Non-fiction book by Jay Rubin

Haruki Murakami and the Music of Words is a non-fiction book by Jay Rubin, published by Harvill Press in 2002.

The book discusses Haruki Murakami.

The book includes some original essays written by Rubin along with some existing works by Murakami, including some entire stories and some excerpts of such. It also includes a biography of Murakami. Steffen Hantke of Sogang University described it as an "attempt to provide its readers with everything but the kitchen sink." Hantke described the book at the time as "the most comprehensive single work of scholarship on" Murakami.

It argues against the idea that Murakami's novels had little value.

Ann Sherif of Oberlin College wrote that Rubin was "frank" in his appraisals of Murakami's literature.

==Background==
Rubin had been the most frequent person to translate Murakami's books, and also is friends with Murakami.

==Content==

Brian Keeley of the Far Eastern Economic Review stated that the details present in the biographical information were "some significant, too many trivial".

"Translating Murakami" is in Appendix A and describes how Murakami's works are translated.
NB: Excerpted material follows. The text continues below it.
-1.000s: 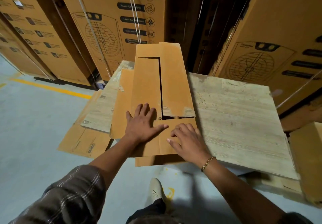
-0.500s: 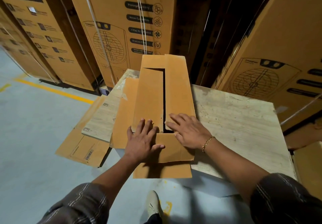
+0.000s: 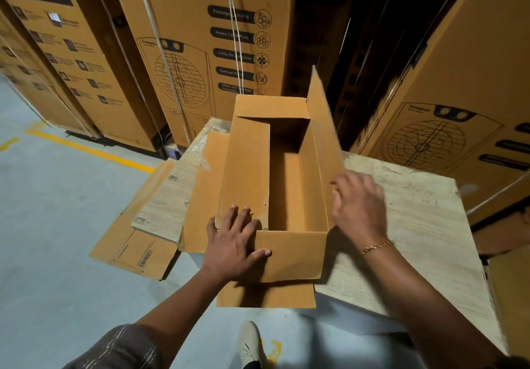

The bibliography is at the end of the book and lists works in English and Japanese. Hantke stated that the bibliography "functions as a list of suggestions for further reading."

==Reception==

Hantke stated that the book was important as a means of collecting critical information on Murakami in a single work, even though, in his view, the book covers little new information, because at the time the critical reviews of Murakami were scattered across multiple sources, and that was especially the case for information written in English.

Keeley stated that the content was "often interesting stuff", and he praised the "useful insights". He felt Rubin at times was "a little too keen, a little too gushing."

Sherif stated that the work has "much critical acumen". Sherif praised Appendix A for having "interesting insights".